[Listed records]
——
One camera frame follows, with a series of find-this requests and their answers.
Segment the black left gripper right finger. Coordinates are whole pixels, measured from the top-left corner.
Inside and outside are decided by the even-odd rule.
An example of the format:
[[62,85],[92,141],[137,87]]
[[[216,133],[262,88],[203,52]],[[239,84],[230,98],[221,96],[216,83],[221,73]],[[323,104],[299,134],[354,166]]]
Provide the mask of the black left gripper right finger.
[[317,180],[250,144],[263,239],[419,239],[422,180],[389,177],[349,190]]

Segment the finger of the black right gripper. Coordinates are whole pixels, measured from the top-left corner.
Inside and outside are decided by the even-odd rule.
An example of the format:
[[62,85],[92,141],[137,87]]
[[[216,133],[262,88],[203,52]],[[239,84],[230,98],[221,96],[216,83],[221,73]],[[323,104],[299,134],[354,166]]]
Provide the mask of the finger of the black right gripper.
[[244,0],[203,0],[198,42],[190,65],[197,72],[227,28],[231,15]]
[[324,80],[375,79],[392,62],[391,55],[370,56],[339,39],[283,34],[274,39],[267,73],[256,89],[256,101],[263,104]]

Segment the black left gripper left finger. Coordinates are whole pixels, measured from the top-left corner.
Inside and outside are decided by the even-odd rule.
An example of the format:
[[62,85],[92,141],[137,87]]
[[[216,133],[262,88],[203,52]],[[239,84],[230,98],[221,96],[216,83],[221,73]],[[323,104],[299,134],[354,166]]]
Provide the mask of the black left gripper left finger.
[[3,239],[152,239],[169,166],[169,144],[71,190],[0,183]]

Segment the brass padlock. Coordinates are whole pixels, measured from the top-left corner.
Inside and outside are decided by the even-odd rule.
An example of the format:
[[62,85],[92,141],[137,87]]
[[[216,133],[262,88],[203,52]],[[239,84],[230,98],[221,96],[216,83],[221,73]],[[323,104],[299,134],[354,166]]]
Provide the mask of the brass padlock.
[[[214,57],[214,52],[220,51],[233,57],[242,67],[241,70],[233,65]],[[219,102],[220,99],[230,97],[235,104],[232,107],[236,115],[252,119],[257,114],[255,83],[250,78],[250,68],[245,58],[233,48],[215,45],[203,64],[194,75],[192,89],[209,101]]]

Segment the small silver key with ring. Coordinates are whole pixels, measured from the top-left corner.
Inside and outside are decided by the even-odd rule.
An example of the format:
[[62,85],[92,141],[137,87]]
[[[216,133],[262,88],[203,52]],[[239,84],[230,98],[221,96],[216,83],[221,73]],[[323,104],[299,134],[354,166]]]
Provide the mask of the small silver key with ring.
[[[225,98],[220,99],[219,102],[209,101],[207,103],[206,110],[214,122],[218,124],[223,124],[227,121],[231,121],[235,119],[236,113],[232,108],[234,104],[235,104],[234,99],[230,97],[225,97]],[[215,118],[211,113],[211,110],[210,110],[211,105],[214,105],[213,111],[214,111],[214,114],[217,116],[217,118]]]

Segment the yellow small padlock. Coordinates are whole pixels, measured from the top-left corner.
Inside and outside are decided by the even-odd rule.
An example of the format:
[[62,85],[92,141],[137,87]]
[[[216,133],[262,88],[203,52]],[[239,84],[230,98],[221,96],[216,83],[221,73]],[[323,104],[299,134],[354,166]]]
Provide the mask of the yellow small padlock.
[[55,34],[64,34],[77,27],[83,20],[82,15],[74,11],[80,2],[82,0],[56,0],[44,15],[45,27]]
——
[Required work] Report the number of lines in the material above that include the string "Coordinates". Nothing else belongs in the answer.

[Response to this task] 6